The new software development life cycle means working out ways to adapt the SDLC for your machine learning workflow and teams. With data scientists currently spending large chunks of their time on infrastructure and process instead of building models, finding ways to enable the SDLC to work effectively with machine learning is critical for not only the productivity (and job satisfaction) of your data scientists, but your entire development team.
But this comes with challenges. ML introduces patterns and technology issues that are not addressed by SDLC. To manage this, we need to both adapt the SDLC and address cultural differences between data scientists and other developers.
It’s important to remember that the field of ML is still developing and, therefore, non-uniform. Data science is more of an art than it is a standard software development and very much a research-based task. Conversely, standard software developers tend to adapt their techniques to the job in hand and conform to their environment. For example, learning another language when they get a new job because that’s the language used by most of the architecture in-house. ML tasks, on the other hand, are often specific to a language or a set of frameworks, so they use whatever’s best for the job, making for a much more heterogeneous environment.
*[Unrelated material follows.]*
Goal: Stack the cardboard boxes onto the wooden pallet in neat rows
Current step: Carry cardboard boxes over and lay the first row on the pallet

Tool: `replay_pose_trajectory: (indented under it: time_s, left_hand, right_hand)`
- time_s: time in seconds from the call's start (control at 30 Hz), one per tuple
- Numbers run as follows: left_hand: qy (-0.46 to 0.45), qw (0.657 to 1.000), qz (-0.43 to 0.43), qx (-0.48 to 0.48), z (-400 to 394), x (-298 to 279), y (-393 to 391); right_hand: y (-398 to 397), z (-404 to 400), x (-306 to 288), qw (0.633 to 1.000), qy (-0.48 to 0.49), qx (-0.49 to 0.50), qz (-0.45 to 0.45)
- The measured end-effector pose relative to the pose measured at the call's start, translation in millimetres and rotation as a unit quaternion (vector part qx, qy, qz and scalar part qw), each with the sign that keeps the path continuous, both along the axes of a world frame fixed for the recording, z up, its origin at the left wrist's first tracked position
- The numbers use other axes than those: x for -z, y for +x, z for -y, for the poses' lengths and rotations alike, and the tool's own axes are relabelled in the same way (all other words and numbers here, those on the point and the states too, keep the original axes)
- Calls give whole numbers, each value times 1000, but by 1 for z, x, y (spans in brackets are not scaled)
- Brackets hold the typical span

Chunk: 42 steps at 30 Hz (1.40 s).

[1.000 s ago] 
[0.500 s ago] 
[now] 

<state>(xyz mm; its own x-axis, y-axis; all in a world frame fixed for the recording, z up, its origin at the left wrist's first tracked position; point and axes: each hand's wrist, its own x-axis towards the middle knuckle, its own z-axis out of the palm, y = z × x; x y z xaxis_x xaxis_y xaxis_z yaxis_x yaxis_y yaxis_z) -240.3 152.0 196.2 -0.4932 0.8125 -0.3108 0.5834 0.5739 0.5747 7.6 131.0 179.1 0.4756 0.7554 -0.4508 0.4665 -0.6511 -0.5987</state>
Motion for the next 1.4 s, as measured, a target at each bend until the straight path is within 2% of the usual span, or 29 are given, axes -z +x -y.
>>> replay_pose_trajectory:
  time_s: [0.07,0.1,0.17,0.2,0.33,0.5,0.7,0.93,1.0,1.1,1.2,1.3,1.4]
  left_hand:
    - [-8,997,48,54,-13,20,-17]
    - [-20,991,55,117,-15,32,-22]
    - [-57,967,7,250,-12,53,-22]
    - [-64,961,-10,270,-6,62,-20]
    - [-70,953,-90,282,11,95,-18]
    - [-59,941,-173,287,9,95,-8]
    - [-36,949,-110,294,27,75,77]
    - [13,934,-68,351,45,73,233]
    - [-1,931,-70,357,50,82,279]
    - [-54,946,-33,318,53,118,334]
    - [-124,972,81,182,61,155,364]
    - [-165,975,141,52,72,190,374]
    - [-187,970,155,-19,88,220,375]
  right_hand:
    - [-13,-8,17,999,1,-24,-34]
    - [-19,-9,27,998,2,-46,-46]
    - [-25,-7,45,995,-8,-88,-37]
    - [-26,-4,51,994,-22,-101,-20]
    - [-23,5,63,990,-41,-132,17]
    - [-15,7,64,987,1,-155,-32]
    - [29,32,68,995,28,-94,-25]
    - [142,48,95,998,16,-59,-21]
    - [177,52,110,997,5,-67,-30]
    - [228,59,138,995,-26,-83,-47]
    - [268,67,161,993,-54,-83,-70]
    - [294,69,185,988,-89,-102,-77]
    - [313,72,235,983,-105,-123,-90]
Take a model where ML developers might use Python NLTK at a particular version level, yet for other tasks they use R with TensorFlow with GPU acceleration, and so on. This means a model that needs to go into production when most standard serving software doesn’t run R at all — it’s a language that the DevOps people have never encountered, so they need a way to adapt their serving workflow to accommodate these more heterogeneous environments.
Another area where data scientists and DevOps teams don’t align is monitoring and optimization. In the ML world, testing tends to only be in the process of developing the model, not once it’s in production on a server somewhere. For a standard developer, however, they’re thinking not only about whether they have made the initial component right, but also whether by the time the world is using it, can it be continuously verified and still give the expected results?
A second issue here is DevOps people not knowing how to monitor a model. They’re not used to considering model drift or probabilistic results, so they might test an ML model and find the results slightly different each time, which may lead them to think the model is failing. A data scientist would know, however, that there needs to be a 10 percent allowance in the results.
Predictability is also a challenge. The SDLC functions with predictable, scheduled releases, whereas data science cycles are erratic and unpredictable — where software developers tend to set up in two-week schedules and plan out their work ahead of time, researchers tend to work in very abstract timelines where something might take a day or two months.
Cloud environments are another area for consideration. For developers, who are primarily writing code, there are a lot of adjuncts that happen — you need to be able to set up a server and set up and connect to a database, and these are usually managed in a cloud infrastructure. But data scientists aren’t used to that sort of workflow; they tend to have everything self-contained on their laptops or perhaps via a managed service. They’re also used to training and testing in self-managed environments, and have very likely not worked with DevOps before. It’s a considerable learning curve for them, and often a confusing one that involves unfamiliar jargon they have to decipher in order to communicate with IT staff about their work.
On the flip side, DevOps teams are simply not used to considering ML-specific needs or allowing for nonstandard deployments. Plus they expect people who are writing code — data scientists — to know how to configure a server properly or how to configure authentication properly. But those expectations are unmet; the IT side of the house will send over something that to them seems obvious, but the ML side of the house may be confused by it.
These are important challenges, but there are ways to manage them. Utilizing tools to create isolation layers can make this whole process easier. Rather than trying to take your ML model and drop it into whatever already exists for IT infrastructure even when it doesn’t fit, consider a tool that can help you create an interface that requires little adaptation of either side of the puzzle. For developers, rather than having to incorporate different code into the code base, they can direct their code at the tool and it will pass through and work directly there. For the ML team, it can containerize what they’re doing without requiring them to learn a heavy set of new tools.
To manage cultural differences, have the two teams take some time to understand what each other does and become more adaptive in their actions. Expect the data science team to have its own workflow, and accommodate that, but create a defined interface between the two teams and allow each team to use the tools and methodologies that work best internally to maximize their individual productivity.
Ultimately, don’t be limited or constrained by what you perceive the SDLC to be — simply adapt it to fit. Allow teams independence and flexibility so they can be as productive as possible, and adopt tools and techniques that will enable this.